The well-posedness of nonlinear Schrödinger equations in Triebel-type spaces (Q2346678)

In this paper, via the frequency-uniform decomposition techniques, a new class of Triebel-Lizorkin type space is introduced and applied in the Cauchy problem for generalized nonlinear Schrödinger equations. To be precise, let \(\rho: \mathbb{R}^n\to [0,1]\) be a smooth radial bump function adapted to the cube \([-1,1]^n\) so that \(\rho\) equals to 1 on \([-1/2,1/2]^n\) and vanishes outside \([-1,1]^n\). Let \(\rho_k=\rho(\cdot-k)\) for all \(k\in\mathbb{Z}^n\) and \(\sigma_k=\rho_k(\sum_{i\in\mathbb{Z}^n}\rho_i)^{-1}\). Then \(\square_k=\mathcal{F}^{-1}\sigma_k\mathcal{F}\) denotes the frequency-uniform decomposition operator, where \(\mathcal{F}\) is the Fourier transform.

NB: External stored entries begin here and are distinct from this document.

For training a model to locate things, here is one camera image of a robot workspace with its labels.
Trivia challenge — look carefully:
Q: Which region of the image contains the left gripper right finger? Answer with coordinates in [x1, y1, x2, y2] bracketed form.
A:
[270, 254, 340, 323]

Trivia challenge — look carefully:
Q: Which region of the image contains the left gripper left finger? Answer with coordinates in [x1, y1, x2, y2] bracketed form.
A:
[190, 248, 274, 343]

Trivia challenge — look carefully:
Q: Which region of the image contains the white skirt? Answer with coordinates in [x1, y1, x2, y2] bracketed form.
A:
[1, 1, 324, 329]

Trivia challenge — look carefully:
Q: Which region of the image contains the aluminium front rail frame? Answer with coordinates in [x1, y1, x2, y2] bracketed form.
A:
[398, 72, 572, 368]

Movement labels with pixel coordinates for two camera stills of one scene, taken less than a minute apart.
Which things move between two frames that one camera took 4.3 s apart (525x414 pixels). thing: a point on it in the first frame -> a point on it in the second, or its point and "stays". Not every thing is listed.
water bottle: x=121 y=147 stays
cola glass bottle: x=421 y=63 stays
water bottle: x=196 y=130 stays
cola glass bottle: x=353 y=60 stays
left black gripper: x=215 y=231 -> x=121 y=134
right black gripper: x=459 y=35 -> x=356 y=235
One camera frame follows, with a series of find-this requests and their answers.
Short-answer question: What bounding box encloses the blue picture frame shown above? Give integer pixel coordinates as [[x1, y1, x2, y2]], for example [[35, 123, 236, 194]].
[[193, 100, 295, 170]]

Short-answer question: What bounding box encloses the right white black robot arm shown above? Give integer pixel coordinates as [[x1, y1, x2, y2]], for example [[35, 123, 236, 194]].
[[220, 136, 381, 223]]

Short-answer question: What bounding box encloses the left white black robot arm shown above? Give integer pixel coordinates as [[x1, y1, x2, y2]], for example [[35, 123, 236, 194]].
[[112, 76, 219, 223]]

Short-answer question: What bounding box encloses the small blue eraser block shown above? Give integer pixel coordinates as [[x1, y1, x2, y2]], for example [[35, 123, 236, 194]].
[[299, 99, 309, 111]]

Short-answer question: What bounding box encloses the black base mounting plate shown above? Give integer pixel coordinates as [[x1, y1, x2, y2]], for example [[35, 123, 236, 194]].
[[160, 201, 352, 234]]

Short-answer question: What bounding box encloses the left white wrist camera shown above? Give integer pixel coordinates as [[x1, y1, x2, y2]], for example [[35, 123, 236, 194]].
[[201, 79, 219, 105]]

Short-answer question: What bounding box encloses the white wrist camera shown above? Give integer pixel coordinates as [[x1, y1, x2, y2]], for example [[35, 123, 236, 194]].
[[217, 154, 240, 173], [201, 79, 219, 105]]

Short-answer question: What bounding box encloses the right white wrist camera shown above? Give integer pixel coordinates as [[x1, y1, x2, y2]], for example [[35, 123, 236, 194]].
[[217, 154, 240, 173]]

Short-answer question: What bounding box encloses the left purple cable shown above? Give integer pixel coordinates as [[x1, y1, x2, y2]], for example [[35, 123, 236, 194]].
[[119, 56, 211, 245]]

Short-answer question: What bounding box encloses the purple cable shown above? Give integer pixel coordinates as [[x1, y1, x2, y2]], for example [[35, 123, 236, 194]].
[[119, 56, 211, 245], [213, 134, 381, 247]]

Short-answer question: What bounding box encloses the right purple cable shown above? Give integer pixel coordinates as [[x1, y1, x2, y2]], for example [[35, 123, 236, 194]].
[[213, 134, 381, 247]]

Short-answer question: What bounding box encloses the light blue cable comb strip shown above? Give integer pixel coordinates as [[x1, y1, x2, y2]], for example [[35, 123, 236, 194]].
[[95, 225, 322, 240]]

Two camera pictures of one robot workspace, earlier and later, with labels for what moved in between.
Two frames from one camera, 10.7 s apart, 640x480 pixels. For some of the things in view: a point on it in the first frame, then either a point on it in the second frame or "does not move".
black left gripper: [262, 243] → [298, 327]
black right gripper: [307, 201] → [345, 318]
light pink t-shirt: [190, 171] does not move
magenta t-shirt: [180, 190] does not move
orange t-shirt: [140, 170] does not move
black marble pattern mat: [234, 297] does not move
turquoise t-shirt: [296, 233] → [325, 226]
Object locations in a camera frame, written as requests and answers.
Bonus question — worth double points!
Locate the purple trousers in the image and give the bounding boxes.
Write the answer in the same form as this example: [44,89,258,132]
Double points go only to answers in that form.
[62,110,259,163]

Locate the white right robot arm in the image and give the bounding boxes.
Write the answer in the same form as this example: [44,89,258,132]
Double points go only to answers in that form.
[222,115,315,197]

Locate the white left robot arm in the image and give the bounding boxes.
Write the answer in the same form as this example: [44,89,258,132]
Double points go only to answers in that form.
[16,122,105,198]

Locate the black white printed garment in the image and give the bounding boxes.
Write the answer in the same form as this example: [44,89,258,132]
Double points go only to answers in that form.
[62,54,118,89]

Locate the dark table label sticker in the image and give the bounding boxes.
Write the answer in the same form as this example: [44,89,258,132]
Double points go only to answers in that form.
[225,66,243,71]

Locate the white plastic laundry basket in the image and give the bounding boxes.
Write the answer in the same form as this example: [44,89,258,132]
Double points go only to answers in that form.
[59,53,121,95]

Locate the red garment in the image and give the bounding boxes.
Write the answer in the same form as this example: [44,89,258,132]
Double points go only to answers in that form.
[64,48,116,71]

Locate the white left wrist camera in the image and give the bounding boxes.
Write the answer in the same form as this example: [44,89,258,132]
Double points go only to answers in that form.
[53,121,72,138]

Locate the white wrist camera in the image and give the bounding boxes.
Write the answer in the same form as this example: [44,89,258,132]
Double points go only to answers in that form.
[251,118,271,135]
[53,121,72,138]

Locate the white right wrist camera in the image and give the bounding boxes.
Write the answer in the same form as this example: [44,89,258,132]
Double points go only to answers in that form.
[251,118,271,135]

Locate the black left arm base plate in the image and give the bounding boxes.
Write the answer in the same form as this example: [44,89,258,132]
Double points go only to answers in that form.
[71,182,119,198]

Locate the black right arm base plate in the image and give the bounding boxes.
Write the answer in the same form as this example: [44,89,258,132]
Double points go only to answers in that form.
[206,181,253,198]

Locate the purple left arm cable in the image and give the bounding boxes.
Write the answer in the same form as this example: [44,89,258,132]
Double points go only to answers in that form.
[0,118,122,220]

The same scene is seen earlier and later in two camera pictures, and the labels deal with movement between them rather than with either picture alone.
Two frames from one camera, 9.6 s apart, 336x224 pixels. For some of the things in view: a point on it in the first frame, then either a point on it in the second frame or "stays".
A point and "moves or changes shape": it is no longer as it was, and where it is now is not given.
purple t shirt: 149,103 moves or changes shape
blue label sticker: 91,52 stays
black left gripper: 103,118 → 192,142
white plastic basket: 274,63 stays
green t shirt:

The space \(N^s_{p,q}(\mathbb{R}^n)\), where \(s\in\mathbb{R}\), \(p\in(0,\infty)\) and \(q\in (0,\infty]\), is then defined as the set of all tempered distributions \(f\) so that \[ \|f\|_{N^s_{p,q}(\mathbb{R}^n)}=\bigg\|\bigg(\sum_{k\in\mathbb{Z}^n} (1+|k|)^{sq}|\square_k f|^q\bigg)^{1/p}\bigg\|_p \] is finite. In the case \(p=\infty\), the space \(N^s_{\infty,q}(\mathbb{R}^n)\) consists of all tempered distributions \(f\) so that there exists a sequence \(\{f_j\}_{j\in\mathbb{Z}}\in L^\infty(\mathbb{R}^n,\ell^q)\) such that \(f=\sum_{j\in\mathbb{Z}}\square_k f_k\). In this paper, the authors first obtain sufficient and necessary conditions for embeddings between the spaces \(N^s_{p,q}(\mathbb{R}^n)\) and the Triebel-Lizorkin spaces \(F^s_{p,q}(\mathbb{R}^n)\). As an application, the Cauchy problem for generalized nonlinear Schrödinger equations in \(L^r(0,T,N^s_{p,q}(\mathbb{R}^n))\) is studied.